Orphan Black. Awful. And back.

Dan Fox
5 min readOct 6, 2015

Auntie Beeb has gone all Netflixy with BBC America clone drama, Orphan Black, and stuck all the latest episodes up on iPlayer, in one go. Tempting viewers into a binge is understandable but an explanation as to how a third series got commissioned at all is beyond current scientific understanding. The dangers cannot be ignored, however. The over-acting. The stretched plot. The clunky script. Will nobody think of the children?

If you missed series one and two, let me bring you up to date.

**SPOILER ALERT**

The central heroes and villains of OB are nine clones, created some 30 years previously and who have all ended up in and around an anonymous North American metropolis.
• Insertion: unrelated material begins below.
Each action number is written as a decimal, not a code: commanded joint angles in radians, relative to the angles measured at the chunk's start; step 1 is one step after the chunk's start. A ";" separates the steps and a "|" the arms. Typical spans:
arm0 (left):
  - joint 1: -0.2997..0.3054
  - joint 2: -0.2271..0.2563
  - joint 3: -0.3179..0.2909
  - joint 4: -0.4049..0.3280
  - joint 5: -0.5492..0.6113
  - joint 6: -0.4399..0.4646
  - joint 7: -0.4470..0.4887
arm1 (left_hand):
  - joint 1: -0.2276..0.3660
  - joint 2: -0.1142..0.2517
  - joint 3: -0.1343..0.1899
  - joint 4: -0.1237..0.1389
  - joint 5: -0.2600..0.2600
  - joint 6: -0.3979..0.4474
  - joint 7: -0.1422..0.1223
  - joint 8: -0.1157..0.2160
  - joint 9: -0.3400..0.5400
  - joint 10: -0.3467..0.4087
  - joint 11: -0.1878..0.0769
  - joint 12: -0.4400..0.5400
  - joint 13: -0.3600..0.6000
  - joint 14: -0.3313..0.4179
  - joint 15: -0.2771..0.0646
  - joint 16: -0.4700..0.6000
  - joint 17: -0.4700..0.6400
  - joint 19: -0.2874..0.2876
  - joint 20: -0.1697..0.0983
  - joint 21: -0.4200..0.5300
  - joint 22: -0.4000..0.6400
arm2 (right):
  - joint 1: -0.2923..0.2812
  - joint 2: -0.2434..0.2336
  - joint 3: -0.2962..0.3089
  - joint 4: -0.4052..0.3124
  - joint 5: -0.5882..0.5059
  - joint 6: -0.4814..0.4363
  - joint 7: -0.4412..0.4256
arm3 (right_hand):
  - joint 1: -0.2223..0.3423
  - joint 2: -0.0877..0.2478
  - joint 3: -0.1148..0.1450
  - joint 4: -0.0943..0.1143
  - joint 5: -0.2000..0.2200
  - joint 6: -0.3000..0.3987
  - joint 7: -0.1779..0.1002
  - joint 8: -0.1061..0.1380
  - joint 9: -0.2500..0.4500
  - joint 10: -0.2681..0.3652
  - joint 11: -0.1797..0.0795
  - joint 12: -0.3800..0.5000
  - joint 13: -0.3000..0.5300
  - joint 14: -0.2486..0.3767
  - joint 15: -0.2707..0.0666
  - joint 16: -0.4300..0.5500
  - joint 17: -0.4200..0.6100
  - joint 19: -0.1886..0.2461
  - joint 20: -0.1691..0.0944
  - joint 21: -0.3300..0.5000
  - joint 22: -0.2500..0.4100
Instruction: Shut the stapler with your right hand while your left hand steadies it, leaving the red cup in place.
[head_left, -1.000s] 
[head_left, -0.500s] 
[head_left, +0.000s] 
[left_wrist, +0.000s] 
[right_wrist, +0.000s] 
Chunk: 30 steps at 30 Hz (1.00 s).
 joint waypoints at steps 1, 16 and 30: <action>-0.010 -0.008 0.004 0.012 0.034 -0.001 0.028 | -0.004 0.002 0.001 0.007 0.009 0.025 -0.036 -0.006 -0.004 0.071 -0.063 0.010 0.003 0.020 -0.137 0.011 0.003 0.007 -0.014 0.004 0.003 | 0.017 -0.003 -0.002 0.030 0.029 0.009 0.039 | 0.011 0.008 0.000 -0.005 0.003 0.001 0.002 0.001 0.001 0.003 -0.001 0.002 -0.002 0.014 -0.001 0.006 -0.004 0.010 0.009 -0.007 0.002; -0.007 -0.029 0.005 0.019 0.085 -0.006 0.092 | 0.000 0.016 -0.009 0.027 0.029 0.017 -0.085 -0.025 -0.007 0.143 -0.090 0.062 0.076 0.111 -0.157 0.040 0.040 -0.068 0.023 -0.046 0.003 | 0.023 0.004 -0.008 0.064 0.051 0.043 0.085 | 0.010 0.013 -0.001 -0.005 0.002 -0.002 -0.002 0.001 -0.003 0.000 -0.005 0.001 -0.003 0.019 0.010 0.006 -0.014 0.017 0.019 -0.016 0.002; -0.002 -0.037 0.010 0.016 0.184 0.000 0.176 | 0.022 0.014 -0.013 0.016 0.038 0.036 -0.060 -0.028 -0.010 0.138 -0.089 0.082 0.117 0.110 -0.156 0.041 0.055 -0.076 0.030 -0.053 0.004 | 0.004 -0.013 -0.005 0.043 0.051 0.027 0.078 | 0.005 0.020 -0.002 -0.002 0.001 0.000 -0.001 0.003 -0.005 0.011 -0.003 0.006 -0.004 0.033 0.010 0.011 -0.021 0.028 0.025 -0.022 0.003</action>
They’re all played by Tatiana Maslany, who doesn’t do too bad a job at all of acting against herself for most of the action.

Each one has a ‘monitor’ whose job is to get close to a clone and report secretly on her development. The monitors spend most of their time trying especially hard to monitor the clones’ vaginas. With their penises.

Our main clone is South London Single Mum Clone. Having witnessed the suicide of Slightly Dodgy Cop Clone, she assumes her identity and discovers Prissy But A Bit Kinky Soccer Mom Clone, and Nerdy But Sexy Lesbian Scientist Clone. Along the way, Bad German Accent Clone gets killed by a bullet to the head from Feral Ukrainian Who Has Very Bad Table Manners But Is Also An Elite Sniper Clone. (Seriously. Ukey’s character quirk is that she can’t pop a meatball in her own mouth without missing but she can make a headshot from half a mile).

There’s also Dead From A Genetic Disease Before The Action Started Video Diary Clone — the same disease that Sexy Scientist has but none of the others do despite being genetically identical — and Transexual Gay Clone.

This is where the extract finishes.